La caza de brujas no se hizo esperar, tal como se muestra en numerosos grabados en los que se las ven ardiendo en las hogueras, al tiempo que Satanás sale de sus bocas. También, los supuestos aquelarres aparecieron en los cuadros de Goya en los que vemos a mujeres (y en algunos casos, a hombres) apiñadas en una especie de masa de cuerpos y rostros aborrecibles, siempre presididas por la imagen o la sombra del macho cabrío.
Mientras escribo, me imagino que a estas alturas del texto quien me esté leyendo podría preguntarse: “¿A cuento de qué hablo ahora de las brujas, cuando solo los más ignorantes pueden creer en la existencia de esas horribles mujeres que son guiadas por el demonio para practicar ritos en los que nadie con dos dedos de frente acudiría a ellos?”.
Ciertamente, en los inicios del siglo en el que vivimos podríamos pensar que todo esto ha quedado como restos de un mundo atávico, que el conocimiento, el pensamiento racional y los avances científicos habrían arrinconado para siempre.
Sin embargo, y por desgracia, el mundo no camina en la misma dirección que la razón y el pensamiento crítico.

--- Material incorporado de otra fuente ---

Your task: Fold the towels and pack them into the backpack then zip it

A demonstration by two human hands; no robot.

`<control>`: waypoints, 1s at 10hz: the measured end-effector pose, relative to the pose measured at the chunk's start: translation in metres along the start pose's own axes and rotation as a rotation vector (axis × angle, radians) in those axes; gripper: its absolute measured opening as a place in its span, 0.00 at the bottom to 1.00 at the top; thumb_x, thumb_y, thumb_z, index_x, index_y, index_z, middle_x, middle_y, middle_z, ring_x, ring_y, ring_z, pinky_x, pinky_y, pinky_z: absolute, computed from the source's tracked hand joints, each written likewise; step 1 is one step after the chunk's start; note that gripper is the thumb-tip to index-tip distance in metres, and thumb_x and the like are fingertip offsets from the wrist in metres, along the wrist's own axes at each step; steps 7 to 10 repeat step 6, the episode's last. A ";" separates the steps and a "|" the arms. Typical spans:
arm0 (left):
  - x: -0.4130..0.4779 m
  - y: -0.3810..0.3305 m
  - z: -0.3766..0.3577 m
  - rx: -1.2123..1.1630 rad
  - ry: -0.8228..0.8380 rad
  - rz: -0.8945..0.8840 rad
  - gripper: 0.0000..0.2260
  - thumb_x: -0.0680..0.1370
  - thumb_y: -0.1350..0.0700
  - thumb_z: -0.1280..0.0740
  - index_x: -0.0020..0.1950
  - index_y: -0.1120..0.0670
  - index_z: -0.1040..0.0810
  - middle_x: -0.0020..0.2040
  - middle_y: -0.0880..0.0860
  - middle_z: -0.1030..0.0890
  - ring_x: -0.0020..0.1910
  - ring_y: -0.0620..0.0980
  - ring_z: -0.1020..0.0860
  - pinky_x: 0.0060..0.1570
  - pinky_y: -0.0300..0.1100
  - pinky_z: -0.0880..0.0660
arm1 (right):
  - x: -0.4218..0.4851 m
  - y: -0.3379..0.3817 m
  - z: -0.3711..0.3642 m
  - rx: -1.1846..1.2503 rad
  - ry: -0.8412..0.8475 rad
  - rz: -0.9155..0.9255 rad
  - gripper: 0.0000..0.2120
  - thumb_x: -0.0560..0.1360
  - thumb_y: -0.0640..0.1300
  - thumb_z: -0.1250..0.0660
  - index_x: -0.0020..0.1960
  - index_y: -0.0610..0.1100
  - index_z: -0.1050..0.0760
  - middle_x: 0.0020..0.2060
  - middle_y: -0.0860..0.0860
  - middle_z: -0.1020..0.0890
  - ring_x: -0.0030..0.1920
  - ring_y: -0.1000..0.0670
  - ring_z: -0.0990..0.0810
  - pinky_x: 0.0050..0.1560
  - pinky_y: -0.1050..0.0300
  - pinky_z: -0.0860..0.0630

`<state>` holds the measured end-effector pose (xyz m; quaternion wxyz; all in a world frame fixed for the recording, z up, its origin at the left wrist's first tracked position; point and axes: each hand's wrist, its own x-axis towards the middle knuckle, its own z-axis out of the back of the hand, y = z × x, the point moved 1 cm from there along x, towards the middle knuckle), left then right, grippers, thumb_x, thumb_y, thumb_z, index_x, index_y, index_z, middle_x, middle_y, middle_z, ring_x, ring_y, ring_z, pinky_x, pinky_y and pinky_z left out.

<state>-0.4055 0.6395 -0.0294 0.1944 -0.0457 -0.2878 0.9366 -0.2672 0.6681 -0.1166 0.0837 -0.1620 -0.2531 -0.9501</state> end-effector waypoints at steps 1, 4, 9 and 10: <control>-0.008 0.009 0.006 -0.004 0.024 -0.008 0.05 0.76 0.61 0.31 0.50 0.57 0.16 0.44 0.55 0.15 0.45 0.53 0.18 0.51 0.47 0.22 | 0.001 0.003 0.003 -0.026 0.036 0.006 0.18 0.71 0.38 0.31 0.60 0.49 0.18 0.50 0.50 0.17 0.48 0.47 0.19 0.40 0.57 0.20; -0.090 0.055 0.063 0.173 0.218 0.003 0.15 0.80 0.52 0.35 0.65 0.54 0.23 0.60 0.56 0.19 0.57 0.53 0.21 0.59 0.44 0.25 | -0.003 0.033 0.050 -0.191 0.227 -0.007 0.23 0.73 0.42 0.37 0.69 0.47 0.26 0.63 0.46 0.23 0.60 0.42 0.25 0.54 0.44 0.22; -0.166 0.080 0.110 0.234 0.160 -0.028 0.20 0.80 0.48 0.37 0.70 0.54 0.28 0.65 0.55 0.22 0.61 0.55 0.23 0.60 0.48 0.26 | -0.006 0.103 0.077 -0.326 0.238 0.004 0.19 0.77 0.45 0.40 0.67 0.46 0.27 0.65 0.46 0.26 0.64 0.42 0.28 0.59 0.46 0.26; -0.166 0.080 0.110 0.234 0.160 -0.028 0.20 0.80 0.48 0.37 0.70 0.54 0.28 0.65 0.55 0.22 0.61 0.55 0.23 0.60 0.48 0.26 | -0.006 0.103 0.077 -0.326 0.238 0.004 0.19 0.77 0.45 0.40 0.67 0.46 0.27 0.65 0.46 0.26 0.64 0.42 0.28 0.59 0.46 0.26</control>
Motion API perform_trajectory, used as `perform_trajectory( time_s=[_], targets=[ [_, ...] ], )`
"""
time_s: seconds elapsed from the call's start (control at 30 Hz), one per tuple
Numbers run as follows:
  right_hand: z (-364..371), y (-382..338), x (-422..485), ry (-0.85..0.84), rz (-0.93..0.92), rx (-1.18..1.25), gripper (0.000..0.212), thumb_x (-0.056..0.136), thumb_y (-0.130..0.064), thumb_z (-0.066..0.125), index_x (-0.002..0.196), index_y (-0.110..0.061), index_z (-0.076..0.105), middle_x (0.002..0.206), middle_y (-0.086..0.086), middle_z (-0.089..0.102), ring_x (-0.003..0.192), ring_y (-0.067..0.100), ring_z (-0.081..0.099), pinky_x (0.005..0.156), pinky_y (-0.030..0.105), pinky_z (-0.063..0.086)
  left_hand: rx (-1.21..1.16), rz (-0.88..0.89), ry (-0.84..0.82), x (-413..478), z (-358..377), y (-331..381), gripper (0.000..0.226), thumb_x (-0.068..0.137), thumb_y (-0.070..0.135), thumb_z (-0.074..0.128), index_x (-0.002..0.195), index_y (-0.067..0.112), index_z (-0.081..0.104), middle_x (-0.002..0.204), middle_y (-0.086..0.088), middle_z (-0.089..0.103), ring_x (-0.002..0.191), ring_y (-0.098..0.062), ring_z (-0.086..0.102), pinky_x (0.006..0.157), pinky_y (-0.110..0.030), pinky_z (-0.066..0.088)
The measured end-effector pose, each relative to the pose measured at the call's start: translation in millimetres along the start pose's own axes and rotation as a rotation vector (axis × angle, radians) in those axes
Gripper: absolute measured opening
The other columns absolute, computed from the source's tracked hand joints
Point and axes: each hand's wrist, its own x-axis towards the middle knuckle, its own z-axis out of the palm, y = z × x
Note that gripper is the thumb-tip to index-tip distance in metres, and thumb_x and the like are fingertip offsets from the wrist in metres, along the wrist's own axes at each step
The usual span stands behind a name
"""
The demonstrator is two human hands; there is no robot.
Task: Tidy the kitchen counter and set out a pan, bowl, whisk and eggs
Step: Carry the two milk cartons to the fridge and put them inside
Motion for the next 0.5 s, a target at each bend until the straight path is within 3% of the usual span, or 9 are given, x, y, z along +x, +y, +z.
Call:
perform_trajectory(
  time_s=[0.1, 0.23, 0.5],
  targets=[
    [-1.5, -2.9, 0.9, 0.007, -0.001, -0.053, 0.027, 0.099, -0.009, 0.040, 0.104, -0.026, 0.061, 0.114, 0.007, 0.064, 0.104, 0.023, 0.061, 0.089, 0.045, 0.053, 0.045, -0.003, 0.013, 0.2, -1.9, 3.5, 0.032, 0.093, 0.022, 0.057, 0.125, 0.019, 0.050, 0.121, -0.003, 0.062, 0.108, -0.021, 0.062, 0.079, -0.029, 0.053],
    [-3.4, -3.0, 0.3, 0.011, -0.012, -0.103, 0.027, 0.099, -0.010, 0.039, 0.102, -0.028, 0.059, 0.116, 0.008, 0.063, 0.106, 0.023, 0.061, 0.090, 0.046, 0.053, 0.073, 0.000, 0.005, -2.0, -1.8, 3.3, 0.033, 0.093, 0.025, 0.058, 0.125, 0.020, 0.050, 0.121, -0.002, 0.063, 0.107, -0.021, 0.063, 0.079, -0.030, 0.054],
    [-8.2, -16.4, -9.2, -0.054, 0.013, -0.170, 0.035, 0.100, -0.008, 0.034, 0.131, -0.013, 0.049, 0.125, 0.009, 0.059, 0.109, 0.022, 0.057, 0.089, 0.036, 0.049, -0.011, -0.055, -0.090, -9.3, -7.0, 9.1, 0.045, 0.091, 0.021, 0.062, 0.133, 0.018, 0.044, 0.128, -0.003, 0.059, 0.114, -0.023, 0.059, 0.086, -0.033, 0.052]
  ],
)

El fanatismo, la irracionalidad y un ancestral odio hacia las mujeres que deciden tomar las riendas de sus vidas llevan unos años desatados, no solo en el país en el que vivimos, sino que se ha extendido por otros como una mancha de aceite a través de los partidos de extrema derecha y de los medios que los apoyan, buscando acabar con todo lo que suponga avances en los derechos humanos.
Como ejemplo de lo que indico puede servir la acusación de ‘bruja’ que recientemente José María Sánchez García, diputado de Vox, le propinó a la socialista Laura Berja, cuando esta se encontraba en el uso de la palabra defendiendo la proposición de ley en la que se pretende penalizar el acoso que actualmente se ejerce contra las mujeres frente a las clínicas privadas que están acreditadas para practicar abortos.
Aunque parezca mentira, no solo en las redes sociales podemos encontrar los improperios más soeces hacia las mujeres. También en el hemiciclo del Congreso de los Diputados, que debería ser un ejemplo de modelo de confrontación dialéctica, es posible escuchar semejantes mofas y desprecios dirigidos hacia algunas diputadas.
Me imagino, pues, que si Tomás de Torquemada levantara la cabeza y viera lo que acontece en el siglo veintiuno se llevaría una enorme alegría al comprobar que todavía hay gente que sigue al pie de la letra su espíritu inquisitorial; aunque, quizás, lamentara que a aquellas mujeres a las que los nuevos inquisidores acusan de ser ‘brujas’ no se las puedan llevar a la hoguera, como antaño se hacía, y en las que pagarían por sus grandes maldades antes de que sus almas fueran arrojadas definitivamente al infierno.